Trump’s Proposed FY2019 Budget To Gut NASA Astrophysics, Destroying Cutting-Edge Science

There’s no way to frame this as anything other than a disaster for humanity.


This article was originally written one week ago, on the day the FY2019 budget was released by the Trump administration.

Today, February 12th, 2018, is a turning point in the story of the United States of America. Like any other year, the President’s proposal for the next year’s budget was sent to congress for approval. (Full text available here.) However, unlike in most years, this budget contains some radical and unilateral changes to major agencies, including NASA. While there’s a lot to parse here, there are three major changes happening to our space program:

  • Five NASA Earth Science missions,
  • WFIRST, NASA’s flagship astrophysics mission for the 2020s,
  • and NASA’s office of education,

are all slated to be eliminated. If this budget passes as-is, it will represent a catastrophic loss for the scientific community, all at the service of cutting NASA’s already-starved budget by a further 2%.

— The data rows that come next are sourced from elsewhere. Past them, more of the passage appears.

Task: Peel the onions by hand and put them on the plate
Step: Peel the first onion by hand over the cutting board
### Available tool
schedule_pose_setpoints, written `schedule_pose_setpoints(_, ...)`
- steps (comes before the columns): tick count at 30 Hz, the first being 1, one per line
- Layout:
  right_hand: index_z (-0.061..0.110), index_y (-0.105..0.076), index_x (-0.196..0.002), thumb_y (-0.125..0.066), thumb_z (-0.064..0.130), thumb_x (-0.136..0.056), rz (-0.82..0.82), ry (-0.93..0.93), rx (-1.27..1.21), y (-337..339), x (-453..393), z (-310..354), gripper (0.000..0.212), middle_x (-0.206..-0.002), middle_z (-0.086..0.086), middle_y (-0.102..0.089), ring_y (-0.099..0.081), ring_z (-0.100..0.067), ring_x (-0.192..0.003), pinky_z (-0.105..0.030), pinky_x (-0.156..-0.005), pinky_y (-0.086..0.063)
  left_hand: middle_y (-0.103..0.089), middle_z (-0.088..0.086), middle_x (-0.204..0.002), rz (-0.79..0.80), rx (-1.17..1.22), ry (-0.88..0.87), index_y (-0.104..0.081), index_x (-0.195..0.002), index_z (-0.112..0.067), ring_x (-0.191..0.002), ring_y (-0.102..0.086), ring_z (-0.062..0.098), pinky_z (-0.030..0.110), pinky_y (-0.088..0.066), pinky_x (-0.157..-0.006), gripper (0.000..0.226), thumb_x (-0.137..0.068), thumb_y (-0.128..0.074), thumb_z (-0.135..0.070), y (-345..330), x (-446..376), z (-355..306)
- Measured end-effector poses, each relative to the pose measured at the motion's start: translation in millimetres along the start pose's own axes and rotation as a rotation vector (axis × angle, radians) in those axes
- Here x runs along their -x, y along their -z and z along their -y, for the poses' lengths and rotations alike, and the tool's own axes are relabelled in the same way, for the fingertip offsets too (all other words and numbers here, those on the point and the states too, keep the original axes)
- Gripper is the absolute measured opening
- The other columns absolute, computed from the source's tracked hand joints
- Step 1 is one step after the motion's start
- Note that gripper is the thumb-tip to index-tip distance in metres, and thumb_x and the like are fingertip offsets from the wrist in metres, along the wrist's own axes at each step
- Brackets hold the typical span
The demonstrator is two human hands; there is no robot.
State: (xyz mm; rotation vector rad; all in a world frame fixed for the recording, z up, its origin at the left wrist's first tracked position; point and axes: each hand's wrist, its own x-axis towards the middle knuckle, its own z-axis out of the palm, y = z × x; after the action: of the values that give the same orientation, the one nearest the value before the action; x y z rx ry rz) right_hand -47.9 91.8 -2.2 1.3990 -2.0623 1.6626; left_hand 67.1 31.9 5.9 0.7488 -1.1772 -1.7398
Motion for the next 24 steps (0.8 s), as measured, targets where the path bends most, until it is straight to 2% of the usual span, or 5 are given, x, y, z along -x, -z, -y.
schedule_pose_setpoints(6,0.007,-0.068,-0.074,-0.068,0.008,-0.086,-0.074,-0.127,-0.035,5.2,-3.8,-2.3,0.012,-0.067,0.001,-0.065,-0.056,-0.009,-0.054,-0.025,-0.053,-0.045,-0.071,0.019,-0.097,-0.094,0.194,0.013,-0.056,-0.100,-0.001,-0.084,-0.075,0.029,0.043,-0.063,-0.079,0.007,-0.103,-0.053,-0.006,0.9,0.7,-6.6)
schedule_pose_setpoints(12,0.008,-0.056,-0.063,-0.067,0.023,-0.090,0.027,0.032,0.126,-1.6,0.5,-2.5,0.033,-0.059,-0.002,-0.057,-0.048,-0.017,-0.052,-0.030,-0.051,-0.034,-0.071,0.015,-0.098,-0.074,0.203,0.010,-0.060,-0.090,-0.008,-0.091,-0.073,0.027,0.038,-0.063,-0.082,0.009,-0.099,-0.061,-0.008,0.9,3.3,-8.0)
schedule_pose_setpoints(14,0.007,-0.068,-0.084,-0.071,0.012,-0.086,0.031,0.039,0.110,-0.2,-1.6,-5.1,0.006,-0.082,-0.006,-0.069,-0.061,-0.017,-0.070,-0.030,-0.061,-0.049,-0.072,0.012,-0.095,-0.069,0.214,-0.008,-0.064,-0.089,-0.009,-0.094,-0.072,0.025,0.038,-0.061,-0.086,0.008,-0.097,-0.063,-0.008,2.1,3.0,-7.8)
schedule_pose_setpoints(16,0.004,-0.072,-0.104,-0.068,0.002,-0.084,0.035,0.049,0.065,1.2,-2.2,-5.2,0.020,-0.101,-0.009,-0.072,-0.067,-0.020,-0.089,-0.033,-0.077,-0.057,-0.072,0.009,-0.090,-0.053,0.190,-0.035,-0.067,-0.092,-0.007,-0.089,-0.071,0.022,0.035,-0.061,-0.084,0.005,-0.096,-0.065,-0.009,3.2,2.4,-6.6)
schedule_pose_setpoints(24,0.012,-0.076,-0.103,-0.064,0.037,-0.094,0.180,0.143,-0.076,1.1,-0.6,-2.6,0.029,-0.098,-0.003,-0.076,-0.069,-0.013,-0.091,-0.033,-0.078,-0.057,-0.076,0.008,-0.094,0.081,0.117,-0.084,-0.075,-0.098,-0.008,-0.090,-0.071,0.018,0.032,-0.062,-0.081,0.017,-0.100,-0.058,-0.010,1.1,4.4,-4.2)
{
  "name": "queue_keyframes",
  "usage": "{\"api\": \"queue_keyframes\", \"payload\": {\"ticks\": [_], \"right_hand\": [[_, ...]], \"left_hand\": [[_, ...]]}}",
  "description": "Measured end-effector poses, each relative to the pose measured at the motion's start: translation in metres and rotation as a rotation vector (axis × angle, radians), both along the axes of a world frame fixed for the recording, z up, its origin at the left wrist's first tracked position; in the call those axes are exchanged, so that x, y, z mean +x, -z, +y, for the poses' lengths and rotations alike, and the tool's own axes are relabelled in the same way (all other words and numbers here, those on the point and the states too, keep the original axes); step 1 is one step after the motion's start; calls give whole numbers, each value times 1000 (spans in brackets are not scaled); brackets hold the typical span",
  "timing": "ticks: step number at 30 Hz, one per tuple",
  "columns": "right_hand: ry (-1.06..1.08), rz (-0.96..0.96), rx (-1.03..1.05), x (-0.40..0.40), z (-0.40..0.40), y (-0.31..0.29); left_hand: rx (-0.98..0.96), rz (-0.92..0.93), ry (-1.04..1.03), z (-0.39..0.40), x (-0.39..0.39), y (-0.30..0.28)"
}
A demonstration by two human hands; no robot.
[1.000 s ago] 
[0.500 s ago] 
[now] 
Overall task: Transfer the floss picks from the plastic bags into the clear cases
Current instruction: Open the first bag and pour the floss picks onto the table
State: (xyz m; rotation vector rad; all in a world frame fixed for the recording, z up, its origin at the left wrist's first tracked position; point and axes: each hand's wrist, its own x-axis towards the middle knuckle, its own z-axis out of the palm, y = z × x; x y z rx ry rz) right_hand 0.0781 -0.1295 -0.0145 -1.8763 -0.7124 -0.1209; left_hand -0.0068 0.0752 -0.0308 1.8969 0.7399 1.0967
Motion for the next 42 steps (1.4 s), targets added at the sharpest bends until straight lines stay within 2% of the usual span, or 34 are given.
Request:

WFIRST’s field-of-view will allow us to probe all the planets, out beyond where Neptune is, that transit-based planet-finders like Kepler inherently miss. In addition, the closest stars will allow us to directly image worlds around them, something that no other observatory has yet achieved at the level WFIRST will attain. Image credit: NASA / Goddard / WFIRST.

Just a few months ago, President Trump laid out his vision for the future of NASA, with big promises for a human return to the Moon. Without any additional budget for these lofty ambitions, many were skeptical that this would ever happen, and simply predicted it would evaporate with nothing to show for it, as was the case for previous presidents under similar circumstances. Some had speculated that his promises to end NASA’s Earth Observing programs were mere grandstanding for the anti-climate science crowd, but assumed that other major offices would remain untouched. Instead, all for a paltry savings of $338M per year — not nearly enough to begin a new lunar exploration program — the work that hundreds of scientists have been tirelessly laboring on for a generation is about to be destroyed.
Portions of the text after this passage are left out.